Gurun Princess Hexiao (2 February 1775 - 13 October 1823), personal name unknown,[1] was a princess of the Qing Dynasty. She was the tenth daughter of the Qianlong Emperor. Her mother was Consort Dun.

Birth and childhood[edit]

Hexiao was born in 1775 when the Qianlong Emperor was already 63 years old. At the time of her birth, nearly all of Qianlong's other daughters, including the princesses Hejing and Heke (daughters of Qianlong's favourite wife Empress Xiaoyichun) had either died or married and left the palace. The Qianlong Emperor was thus overjoyed when he heard news of the birth his tenth daughter. Hexiao was deeply favoured by her father from birth. Throughout her childhood, ministers and courtiers remarked that the Tenth Princess, as Hexiao was commonly referred to as, resembled her father in appearance. She was said to be resolute in character, and frequently accompanied the Qianlong Emperor and his men on hunting trips.

Going against tradition, the Qianlong Emperor elevated Hexiao from the status of a "Heshuo Princess" (the rank usually accorded to a princess born to a concubine) to a "Gurun Princess" (the rank of a princess born to the empress). Therefore Hexiao became known as Gurun Princess Hexiao.

Marriage[edit]

On 12 January 1789, the 15 year old Hexiao married Fengshen Yinde (豐紳殷德), who was of the same age as her. Her husband was the eldest son of Heshen, an official of the Niuhuru clan who was favoured by the Qianlong Emperor. Hexiao's dowry of 300,000 silver taels far exceeded that of any other of Qianlong's daughters. Hexiao and Fengshen Yinde had a son, who was born sometime between 1794 and 1796, but died two years later in 1798 during the reign of the Jiaqing Emperor.

Heshen's fall from power[edit]

In 1799 Hexiao's father-in-law Heshen was arrested on charges of corruption and political incompetence. Found guilty, Heshen was initially sentenced to death by slow slicing. However the Jiaqing Emperor later permitted Heshen to commit suicide in his own residence out of respect for his half-sister Hexiao. Heshen's immense wealth, amassed over a long career of corrupt activities, were confiscated. Jiaqing spared Hexiao and even granted her part of Heshen's confiscated property. Hexiao's husband Fengshen Yinde was stripped off his titles but remained similarly unharmed.

Later life[edit]

In 1806 the Jiaqing Emperor sent Fengshen Yinde to Uliastai in Mongolia to serve as a military official. Fengshen Yinde fell ill after serving there for some time. Hexiao begged the Jiaqing Emperor to allow them to return to the capital Beijing, and Jiaqing agreed. Fengshen Yinde returned to Beijing in February 1810 and received the title of Duke of Jin (晋公). He died three months later in May, leaving behind Hexiao as a widow.

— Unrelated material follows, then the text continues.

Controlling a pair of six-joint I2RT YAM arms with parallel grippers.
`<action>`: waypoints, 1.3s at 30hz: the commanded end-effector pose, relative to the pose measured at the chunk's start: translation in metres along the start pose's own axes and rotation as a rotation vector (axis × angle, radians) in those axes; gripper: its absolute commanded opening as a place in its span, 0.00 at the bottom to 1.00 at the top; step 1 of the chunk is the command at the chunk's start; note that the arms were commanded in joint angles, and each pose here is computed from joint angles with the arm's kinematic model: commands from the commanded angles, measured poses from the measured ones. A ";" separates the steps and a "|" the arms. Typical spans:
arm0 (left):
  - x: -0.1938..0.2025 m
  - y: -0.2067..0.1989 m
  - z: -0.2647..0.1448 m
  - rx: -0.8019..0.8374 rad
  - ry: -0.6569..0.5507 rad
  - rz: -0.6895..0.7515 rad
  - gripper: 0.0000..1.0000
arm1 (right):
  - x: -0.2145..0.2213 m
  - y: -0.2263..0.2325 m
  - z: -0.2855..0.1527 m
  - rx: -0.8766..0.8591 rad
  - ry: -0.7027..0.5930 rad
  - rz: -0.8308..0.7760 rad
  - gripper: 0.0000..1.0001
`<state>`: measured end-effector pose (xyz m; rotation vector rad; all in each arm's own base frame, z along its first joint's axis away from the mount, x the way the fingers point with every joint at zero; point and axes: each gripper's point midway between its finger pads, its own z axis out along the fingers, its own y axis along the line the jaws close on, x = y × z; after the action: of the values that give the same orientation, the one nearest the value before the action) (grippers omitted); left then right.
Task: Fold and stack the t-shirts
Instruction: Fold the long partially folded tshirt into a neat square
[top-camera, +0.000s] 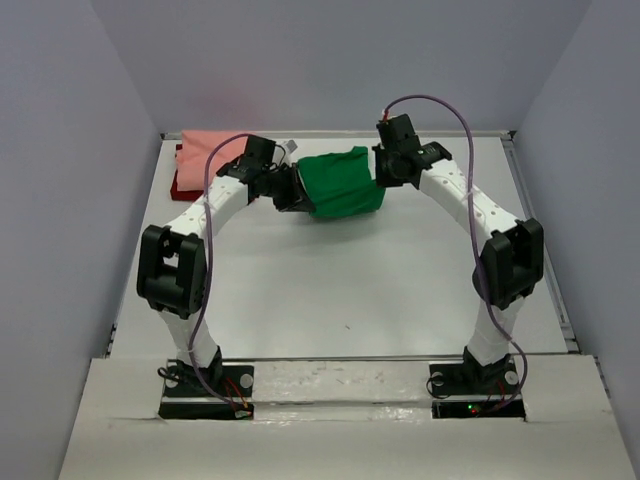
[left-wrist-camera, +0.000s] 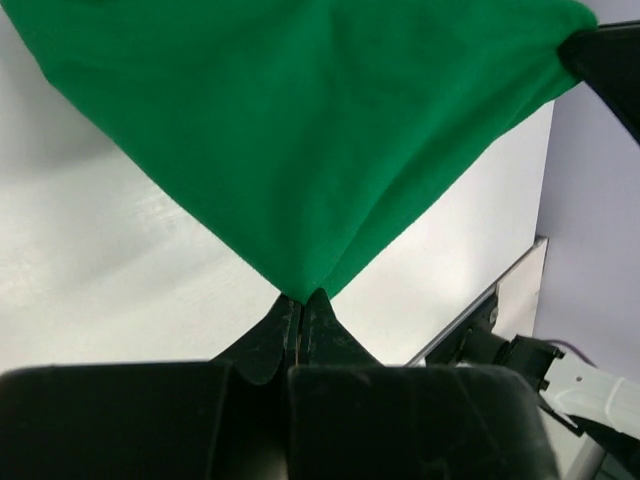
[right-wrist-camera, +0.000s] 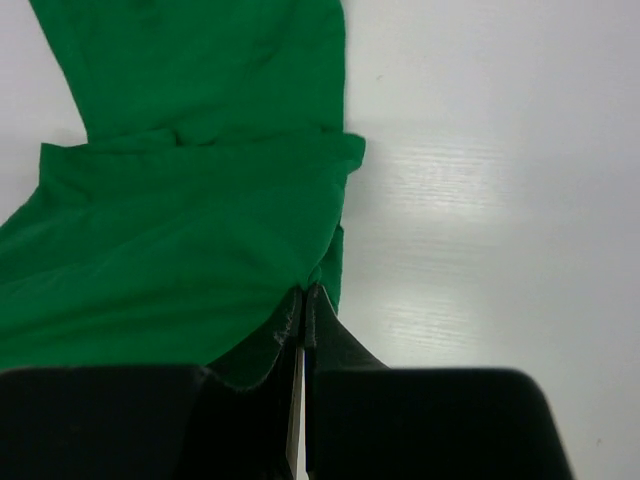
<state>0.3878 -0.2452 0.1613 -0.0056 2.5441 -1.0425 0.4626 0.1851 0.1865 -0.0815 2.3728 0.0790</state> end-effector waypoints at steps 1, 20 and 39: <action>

After Fengshen Yinde's death, Hexiao raised his two daughters (both born to his concubine), who were 11 and 5 respectively when their father died. She was financially stable; the Jiaqing Emperor made the Imperial Household Department ensure that she was well taken care of. Hexiao died on 13 October 1823 during the reign of Jiaqing's successor, the Daoguang Emperor. The cost of her funeral, paid for by the Imperial Household Department, amounted up to 5,000 silver taels.

Ancestry[edit]

Notes[edit]

  1. ^ Gurun Princess Hexiao's personal name is unknown. The "Hexiao" is part of her title. The "Gurun", also part of her title, indicates that she is a princess born to the empress. (See Qing Dynasty nobility for details on titles).